**THE PROBLEM:** The word to find is "below". Copy each line of the material that contains it.

**GIVEN DATA:**
++++

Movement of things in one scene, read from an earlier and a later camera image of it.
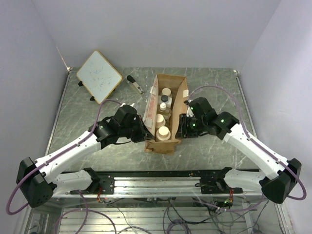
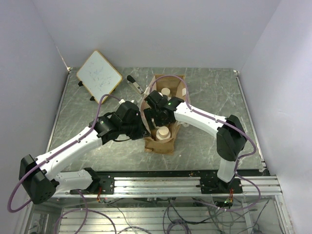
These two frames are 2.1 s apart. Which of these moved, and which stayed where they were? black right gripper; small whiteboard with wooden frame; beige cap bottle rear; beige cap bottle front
Moved: black right gripper
Stayed: small whiteboard with wooden frame; beige cap bottle rear; beige cap bottle front
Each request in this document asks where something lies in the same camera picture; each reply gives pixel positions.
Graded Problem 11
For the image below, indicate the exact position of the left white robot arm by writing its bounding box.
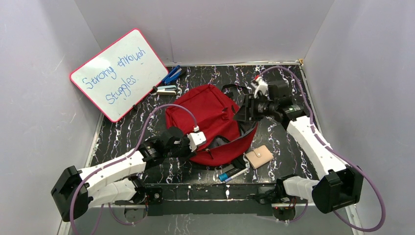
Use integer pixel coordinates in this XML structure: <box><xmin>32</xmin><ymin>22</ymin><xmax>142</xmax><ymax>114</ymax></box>
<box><xmin>51</xmin><ymin>127</ymin><xmax>206</xmax><ymax>222</ymax></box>

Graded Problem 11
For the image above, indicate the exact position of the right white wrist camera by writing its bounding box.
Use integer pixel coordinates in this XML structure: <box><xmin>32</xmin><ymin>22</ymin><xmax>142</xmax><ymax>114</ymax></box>
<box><xmin>251</xmin><ymin>76</ymin><xmax>268</xmax><ymax>98</ymax></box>

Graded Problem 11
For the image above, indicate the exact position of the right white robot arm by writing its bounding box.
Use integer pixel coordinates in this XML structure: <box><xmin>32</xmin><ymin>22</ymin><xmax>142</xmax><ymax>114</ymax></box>
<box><xmin>234</xmin><ymin>77</ymin><xmax>364</xmax><ymax>213</ymax></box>

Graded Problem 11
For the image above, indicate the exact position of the blue stapler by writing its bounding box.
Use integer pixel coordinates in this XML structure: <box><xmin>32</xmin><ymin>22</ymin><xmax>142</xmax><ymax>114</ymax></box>
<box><xmin>153</xmin><ymin>65</ymin><xmax>183</xmax><ymax>95</ymax></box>

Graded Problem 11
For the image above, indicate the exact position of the white board pink frame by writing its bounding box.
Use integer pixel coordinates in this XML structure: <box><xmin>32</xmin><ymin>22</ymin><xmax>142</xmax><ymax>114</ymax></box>
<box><xmin>69</xmin><ymin>28</ymin><xmax>168</xmax><ymax>122</ymax></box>

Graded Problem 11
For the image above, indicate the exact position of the purple cable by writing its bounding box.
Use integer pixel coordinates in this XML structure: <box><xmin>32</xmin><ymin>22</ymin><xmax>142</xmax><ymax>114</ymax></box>
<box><xmin>256</xmin><ymin>66</ymin><xmax>387</xmax><ymax>233</ymax></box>
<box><xmin>69</xmin><ymin>103</ymin><xmax>199</xmax><ymax>235</ymax></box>

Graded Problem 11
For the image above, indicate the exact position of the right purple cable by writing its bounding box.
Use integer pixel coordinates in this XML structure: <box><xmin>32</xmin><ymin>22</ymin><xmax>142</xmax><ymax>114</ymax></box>
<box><xmin>256</xmin><ymin>66</ymin><xmax>387</xmax><ymax>233</ymax></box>

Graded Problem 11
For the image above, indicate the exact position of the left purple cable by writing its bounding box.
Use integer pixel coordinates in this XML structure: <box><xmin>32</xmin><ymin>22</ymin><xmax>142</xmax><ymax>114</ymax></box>
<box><xmin>69</xmin><ymin>103</ymin><xmax>199</xmax><ymax>235</ymax></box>

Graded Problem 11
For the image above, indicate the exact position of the red student backpack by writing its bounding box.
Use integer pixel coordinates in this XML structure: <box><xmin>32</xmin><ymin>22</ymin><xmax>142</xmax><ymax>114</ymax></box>
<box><xmin>165</xmin><ymin>84</ymin><xmax>258</xmax><ymax>166</ymax></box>

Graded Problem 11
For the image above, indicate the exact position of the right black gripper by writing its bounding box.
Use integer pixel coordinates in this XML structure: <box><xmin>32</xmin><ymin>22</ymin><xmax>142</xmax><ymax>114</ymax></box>
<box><xmin>231</xmin><ymin>94</ymin><xmax>276</xmax><ymax>122</ymax></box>

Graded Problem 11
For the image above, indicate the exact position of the beige small wallet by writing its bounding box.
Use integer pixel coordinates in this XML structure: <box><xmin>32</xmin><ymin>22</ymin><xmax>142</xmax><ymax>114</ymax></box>
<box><xmin>245</xmin><ymin>145</ymin><xmax>274</xmax><ymax>169</ymax></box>

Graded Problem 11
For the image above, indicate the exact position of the black marker blue cap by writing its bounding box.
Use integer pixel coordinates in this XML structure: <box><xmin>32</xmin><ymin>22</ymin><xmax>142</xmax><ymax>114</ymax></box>
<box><xmin>218</xmin><ymin>167</ymin><xmax>241</xmax><ymax>182</ymax></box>

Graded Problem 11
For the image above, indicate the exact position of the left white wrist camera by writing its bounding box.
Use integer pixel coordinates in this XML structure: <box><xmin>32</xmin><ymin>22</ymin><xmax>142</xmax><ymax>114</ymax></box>
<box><xmin>187</xmin><ymin>126</ymin><xmax>207</xmax><ymax>152</ymax></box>

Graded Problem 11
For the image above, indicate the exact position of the white pen blue cap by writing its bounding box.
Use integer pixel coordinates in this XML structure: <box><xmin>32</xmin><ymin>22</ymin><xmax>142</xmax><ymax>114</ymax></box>
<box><xmin>225</xmin><ymin>168</ymin><xmax>249</xmax><ymax>183</ymax></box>

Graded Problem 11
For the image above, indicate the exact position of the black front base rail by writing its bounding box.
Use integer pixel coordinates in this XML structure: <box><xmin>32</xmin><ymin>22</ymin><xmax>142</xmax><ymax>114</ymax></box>
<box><xmin>148</xmin><ymin>184</ymin><xmax>280</xmax><ymax>216</ymax></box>

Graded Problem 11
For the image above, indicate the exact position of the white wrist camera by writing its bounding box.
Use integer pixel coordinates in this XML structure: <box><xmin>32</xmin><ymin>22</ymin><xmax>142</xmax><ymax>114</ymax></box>
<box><xmin>251</xmin><ymin>76</ymin><xmax>268</xmax><ymax>98</ymax></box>
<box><xmin>187</xmin><ymin>126</ymin><xmax>207</xmax><ymax>152</ymax></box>

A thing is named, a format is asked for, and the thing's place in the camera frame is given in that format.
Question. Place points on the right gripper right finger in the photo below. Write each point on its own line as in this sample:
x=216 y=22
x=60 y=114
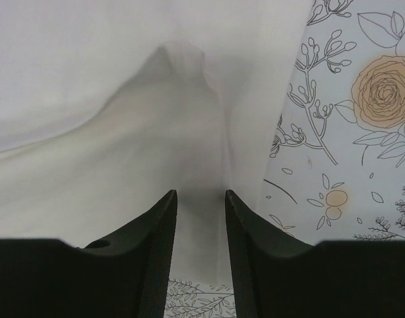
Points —
x=277 y=275

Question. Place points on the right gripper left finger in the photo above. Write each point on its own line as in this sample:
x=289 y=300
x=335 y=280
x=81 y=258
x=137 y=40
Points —
x=124 y=274

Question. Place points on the white t shirt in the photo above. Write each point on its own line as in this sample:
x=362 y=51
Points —
x=107 y=105

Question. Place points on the floral table mat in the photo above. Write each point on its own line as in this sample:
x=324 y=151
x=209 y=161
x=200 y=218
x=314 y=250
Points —
x=336 y=168

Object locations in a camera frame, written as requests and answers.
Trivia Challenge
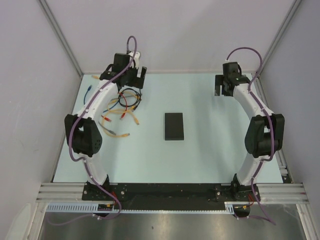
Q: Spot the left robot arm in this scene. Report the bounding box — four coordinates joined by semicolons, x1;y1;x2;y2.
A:
64;50;147;200

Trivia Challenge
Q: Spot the black network switch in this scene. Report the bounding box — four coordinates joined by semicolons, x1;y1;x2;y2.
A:
164;112;185;141

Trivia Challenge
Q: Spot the blue ethernet cable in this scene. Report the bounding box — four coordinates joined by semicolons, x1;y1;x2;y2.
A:
83;84;126;103

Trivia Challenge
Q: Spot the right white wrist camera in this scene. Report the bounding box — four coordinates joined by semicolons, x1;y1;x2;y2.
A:
224;59;238;64

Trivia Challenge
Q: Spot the right aluminium side rail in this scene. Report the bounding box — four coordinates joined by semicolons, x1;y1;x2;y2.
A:
252;73;292;183

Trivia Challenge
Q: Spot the black ethernet cable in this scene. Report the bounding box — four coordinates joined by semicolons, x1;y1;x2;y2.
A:
117;88;142;111

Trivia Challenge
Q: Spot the white slotted cable duct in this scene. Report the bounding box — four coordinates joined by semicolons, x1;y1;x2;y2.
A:
46;202;234;215

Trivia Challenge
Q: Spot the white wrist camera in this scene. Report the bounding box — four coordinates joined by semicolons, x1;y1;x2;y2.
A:
224;59;238;64
129;51;141;70

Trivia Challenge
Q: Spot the purple cable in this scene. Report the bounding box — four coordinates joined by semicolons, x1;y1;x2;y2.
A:
47;36;139;225
226;46;277;225

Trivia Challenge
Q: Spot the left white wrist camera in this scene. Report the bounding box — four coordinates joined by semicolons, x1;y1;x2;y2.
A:
129;51;141;70

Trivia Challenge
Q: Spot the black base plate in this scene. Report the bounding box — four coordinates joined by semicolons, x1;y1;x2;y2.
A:
81;182;261;211

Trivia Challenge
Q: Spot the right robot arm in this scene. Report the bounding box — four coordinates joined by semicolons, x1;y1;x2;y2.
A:
214;62;285;201

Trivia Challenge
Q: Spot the grey ethernet cable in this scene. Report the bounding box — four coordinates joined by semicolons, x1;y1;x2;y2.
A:
97;121;116;136

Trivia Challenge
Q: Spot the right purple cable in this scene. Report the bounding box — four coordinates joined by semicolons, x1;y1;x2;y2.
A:
226;46;277;225

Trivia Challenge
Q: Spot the right aluminium corner post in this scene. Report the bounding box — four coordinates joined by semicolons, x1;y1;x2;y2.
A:
259;0;303;74

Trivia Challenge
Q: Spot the aluminium corner post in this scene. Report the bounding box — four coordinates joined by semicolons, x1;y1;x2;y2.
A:
37;0;84;78
259;0;303;74

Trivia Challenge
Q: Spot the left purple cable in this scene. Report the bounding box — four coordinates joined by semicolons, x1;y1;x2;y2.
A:
47;36;139;225

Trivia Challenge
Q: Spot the left aluminium corner post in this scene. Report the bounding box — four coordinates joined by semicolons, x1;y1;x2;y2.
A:
37;0;84;78

++++

**RESPONSE FOR THIS EXERCISE:**
For the image below, indicate the exact position of the left white robot arm by writing its bounding box.
Question. Place points on the right gripper right finger in the photo below. Write each point on its own line as in this sample:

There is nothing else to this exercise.